Шершавые этюды | страница 26
– Окей, с журналюгами разобрались: главное говорить уверенно, умеренно, панику не поднимать, каверзные вопросы отшучивать. Готовьтесь к тому, что разок-другой поспрашивают про зонды. Если же сомневаетесь – молчите. Я буду отвечать. Эх. Впрочем, все как обычно…
– О! Не успел я вернуться, как командир включил режим командования! Сто процентов! Готов! Полный ход!
Отстукивая каблуками тяжелых ботинок, Антон неожиданно вырос из-за спины и незамедлительно вросся в полилог:
– Как здорово, что все мы… с-собралис! – последнее словцо вырвалось из певучего голоса его как-то по-дворянски. Он стоял рядом со мной, держа руки в карманах застегнутой куртки.
– Знаете, пока я курил, размышляя о постоянной изменчивости бытия, то поймал себя на мысли, что совершенно не буду скучать по землянам.
– Врешь, – Игорь достал желтенькие таблеточки и быстренько проглотил две штучки. – Кто-кто, а ты – то еще существо. Притом, существо социальное.
– Заткни варежку! – совершенно безобидно, но невероятно артистично обозлился Антон:
– Я человек Земли, но дух мой вне-земной!
На первых трех буквах он сделал значительный акцент.
– Именно поэтому я пришел в обитель Высших Орбитальных! Душа моя, уставшая от тяготеющих к второсортным посредственностям, требовала свободы необъятных масштабов, запредельных! Неподвластных приземленным мечтаниям всех живущих!
Так, фыркнув с благородным видом, он, наконец, вальяжно расположился рядом с Игорем и по-хозяйски расставил ноги, все еще держа руки в карманах.
Теперь вся команда в сборе. Осталось дождаться председателя пресс-службы. А то кто же нас оставит один-на-один с представителями хищнических рыбьих класса «Инфоакулы»?

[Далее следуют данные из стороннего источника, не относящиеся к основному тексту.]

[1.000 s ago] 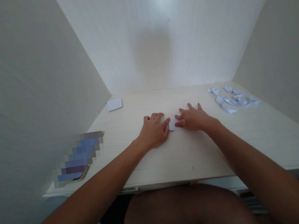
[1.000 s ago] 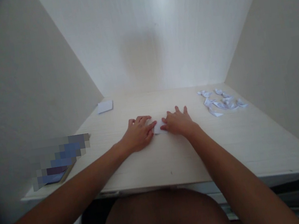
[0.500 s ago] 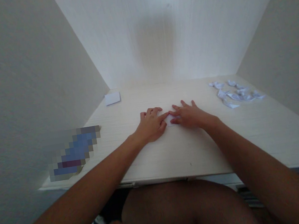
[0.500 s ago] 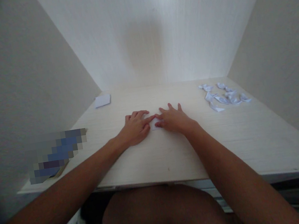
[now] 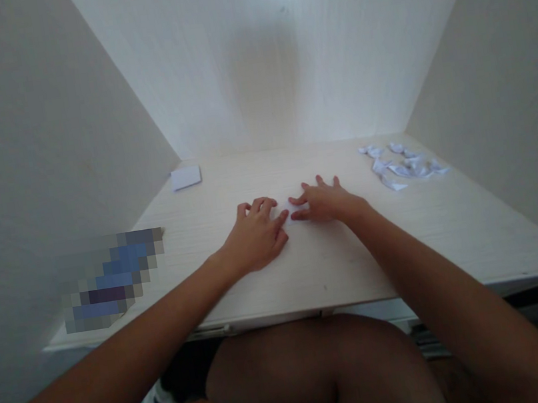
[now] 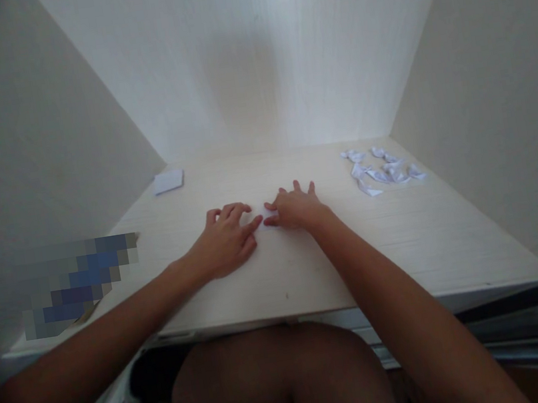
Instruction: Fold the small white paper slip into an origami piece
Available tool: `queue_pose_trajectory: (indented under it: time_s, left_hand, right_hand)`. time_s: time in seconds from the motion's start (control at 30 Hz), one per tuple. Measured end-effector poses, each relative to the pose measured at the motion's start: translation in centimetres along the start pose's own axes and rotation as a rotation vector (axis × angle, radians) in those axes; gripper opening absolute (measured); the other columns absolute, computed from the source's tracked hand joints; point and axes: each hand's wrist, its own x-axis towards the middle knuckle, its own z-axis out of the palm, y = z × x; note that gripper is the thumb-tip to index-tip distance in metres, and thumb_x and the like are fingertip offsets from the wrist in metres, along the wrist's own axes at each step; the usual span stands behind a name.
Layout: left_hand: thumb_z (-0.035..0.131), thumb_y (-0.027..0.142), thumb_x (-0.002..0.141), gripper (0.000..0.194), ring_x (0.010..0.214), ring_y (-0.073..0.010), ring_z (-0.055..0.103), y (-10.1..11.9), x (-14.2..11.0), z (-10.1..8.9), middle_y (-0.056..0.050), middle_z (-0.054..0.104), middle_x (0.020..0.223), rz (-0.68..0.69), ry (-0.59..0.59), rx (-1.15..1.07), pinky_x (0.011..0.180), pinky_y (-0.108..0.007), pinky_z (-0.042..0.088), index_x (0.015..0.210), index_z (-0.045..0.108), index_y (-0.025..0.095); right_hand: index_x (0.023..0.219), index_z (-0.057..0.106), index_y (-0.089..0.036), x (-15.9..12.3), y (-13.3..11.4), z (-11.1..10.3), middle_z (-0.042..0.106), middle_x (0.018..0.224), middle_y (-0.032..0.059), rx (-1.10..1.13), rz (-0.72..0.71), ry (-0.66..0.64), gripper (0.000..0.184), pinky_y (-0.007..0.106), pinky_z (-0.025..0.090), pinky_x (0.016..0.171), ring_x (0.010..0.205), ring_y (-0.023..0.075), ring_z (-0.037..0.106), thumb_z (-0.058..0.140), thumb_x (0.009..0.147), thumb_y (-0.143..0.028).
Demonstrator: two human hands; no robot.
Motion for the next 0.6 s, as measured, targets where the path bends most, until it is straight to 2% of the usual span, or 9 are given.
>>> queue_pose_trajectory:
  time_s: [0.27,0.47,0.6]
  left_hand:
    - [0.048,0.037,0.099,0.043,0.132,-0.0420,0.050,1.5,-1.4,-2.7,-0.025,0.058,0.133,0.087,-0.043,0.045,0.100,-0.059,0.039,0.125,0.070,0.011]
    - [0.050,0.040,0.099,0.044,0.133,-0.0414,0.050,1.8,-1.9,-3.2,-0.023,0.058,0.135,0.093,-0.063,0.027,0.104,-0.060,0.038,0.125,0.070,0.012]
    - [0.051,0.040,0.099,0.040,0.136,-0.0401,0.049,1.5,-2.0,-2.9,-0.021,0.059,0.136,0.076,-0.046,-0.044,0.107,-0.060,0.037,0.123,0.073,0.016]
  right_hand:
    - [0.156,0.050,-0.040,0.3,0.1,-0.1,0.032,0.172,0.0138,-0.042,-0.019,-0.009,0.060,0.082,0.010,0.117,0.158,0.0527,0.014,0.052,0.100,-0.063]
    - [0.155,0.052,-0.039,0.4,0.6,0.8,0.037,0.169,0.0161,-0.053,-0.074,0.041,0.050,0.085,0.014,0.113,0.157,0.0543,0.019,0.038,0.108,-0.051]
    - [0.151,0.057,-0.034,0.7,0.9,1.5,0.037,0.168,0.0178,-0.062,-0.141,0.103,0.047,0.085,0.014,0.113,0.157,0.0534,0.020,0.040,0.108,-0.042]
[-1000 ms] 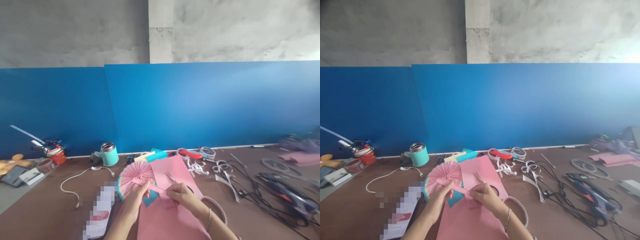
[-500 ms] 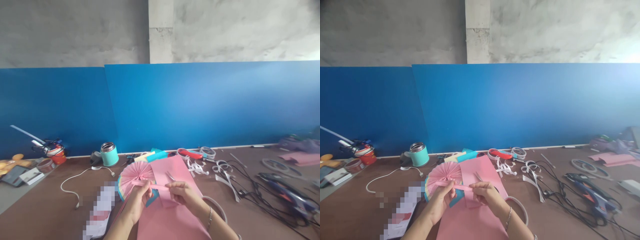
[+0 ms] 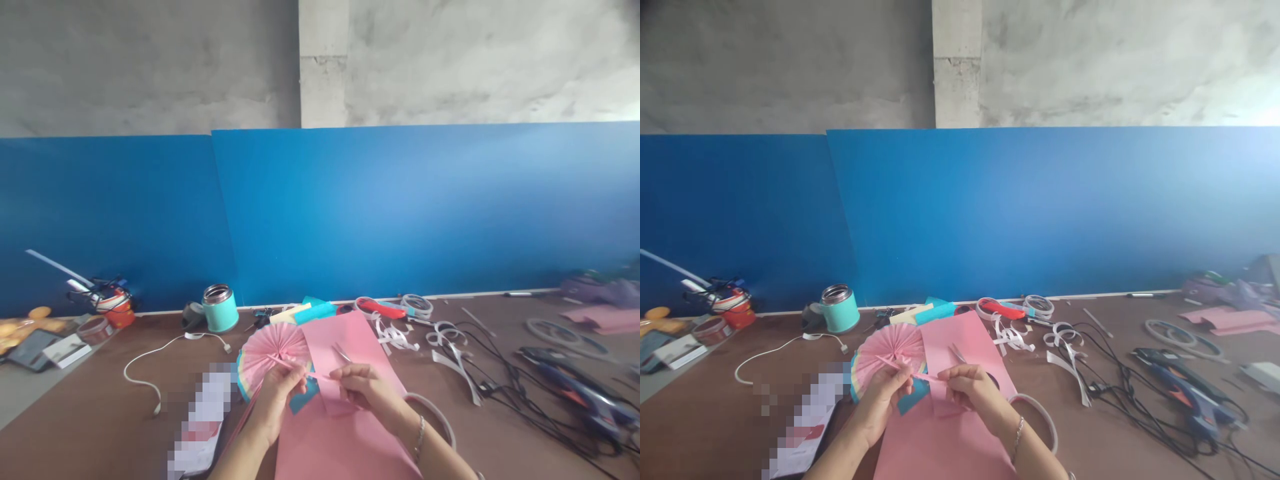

Тем временем Антон продолжил выступление одного актера:
– Вы думаете, почему человек искусства вписался в космонавтику? Тем более, если он некогда был уважаемым скульптором? А потому все, чтобы познать новый эмпирический опыт. Камень, друзья мои, в правильных руках изменяется в облик, а облик в глазах зрителя перевоплощается в композицию. Чем сложнее, чем невероятнее мастер пересоберет бездушную оболочку, придаст ей тонкий, пространный облик, тем живее покажется сама композиция. Но сам по себе, в контексте собственного наполнения, наш облик не имеет никакой художественной ценности, потому что, как бы это прискорбно ни звучало, он зависит от взгляда извне. Возьмите, например, течения дадаизма, абстракционизма с кубизмом-супрематизмом! Дадаизм! «Дада», – восклицают полые дадалки! Пустое, бессмысленное, бесформенное ничто, воспрещающее сущность искусства как высшую форму человеческого «я»! Все их «я» воздвигнуто на пепелище форм и транслируемых в этих формах идей и смыслов! Противоречащая самой природе дадаизма безыдейность создала идейный, сформировавшийся вид. Не иначе как абсурд бреда белой горячки! А что до абстракционистов? «Нет смысла! Есть форма!» – кричат кубики и кружки. «Нет формы! Есть смысл!» – вопят перемазанные акционисты! А где правда? А правда за пределами земного опыта и одновременно – внутри нее. Знаете ли вы, что любая мысль приносит самой идее искусства опыт нерелевантный, незначимый в контексте самого высшего искусства? А высшее искусство – это то, что невозможно понять. Высшее искусство не существует, пока человек ходит по поверхности Земли! Вот почему я лечу! Чтобы впоследствии создать свой магнум опус! Скульптуру хаотичной структуры! Бесструктурно-последовательное первоначало жизни и не-жизни в целом! Я выстругаю из камня само космическое пространство.